**WHAT THE TASK REQUIRES:** An identical copy of the data below is needed.

____________________

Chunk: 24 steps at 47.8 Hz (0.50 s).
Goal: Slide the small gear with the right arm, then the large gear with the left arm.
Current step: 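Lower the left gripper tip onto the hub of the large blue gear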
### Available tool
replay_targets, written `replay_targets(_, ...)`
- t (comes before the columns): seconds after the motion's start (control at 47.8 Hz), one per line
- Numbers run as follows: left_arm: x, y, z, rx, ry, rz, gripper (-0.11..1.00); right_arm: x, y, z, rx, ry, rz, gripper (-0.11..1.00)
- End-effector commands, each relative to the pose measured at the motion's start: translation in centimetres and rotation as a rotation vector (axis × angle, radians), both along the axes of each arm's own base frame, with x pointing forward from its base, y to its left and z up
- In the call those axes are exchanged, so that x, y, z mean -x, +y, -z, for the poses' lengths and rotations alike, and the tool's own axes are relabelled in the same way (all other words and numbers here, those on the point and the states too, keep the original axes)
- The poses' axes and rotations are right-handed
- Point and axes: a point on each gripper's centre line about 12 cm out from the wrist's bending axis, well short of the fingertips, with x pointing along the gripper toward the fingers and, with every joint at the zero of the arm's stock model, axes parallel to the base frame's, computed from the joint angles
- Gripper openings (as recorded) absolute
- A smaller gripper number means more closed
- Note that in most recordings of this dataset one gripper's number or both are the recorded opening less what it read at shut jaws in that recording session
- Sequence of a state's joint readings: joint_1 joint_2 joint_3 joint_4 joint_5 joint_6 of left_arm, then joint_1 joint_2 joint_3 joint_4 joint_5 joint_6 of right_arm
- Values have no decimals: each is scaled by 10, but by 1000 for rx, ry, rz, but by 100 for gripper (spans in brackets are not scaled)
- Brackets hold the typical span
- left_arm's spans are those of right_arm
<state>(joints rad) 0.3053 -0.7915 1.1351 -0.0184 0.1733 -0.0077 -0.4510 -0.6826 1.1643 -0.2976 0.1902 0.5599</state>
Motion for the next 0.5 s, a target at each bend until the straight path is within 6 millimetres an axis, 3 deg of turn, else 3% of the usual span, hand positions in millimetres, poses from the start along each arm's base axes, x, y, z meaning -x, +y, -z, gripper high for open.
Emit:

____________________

**SOLUTION:**
Chunk: 24 steps at 47.8 Hz (0.50 s).
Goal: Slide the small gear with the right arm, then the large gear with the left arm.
Current step: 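Lower the left gripper tip onto the hub of the large blue gear
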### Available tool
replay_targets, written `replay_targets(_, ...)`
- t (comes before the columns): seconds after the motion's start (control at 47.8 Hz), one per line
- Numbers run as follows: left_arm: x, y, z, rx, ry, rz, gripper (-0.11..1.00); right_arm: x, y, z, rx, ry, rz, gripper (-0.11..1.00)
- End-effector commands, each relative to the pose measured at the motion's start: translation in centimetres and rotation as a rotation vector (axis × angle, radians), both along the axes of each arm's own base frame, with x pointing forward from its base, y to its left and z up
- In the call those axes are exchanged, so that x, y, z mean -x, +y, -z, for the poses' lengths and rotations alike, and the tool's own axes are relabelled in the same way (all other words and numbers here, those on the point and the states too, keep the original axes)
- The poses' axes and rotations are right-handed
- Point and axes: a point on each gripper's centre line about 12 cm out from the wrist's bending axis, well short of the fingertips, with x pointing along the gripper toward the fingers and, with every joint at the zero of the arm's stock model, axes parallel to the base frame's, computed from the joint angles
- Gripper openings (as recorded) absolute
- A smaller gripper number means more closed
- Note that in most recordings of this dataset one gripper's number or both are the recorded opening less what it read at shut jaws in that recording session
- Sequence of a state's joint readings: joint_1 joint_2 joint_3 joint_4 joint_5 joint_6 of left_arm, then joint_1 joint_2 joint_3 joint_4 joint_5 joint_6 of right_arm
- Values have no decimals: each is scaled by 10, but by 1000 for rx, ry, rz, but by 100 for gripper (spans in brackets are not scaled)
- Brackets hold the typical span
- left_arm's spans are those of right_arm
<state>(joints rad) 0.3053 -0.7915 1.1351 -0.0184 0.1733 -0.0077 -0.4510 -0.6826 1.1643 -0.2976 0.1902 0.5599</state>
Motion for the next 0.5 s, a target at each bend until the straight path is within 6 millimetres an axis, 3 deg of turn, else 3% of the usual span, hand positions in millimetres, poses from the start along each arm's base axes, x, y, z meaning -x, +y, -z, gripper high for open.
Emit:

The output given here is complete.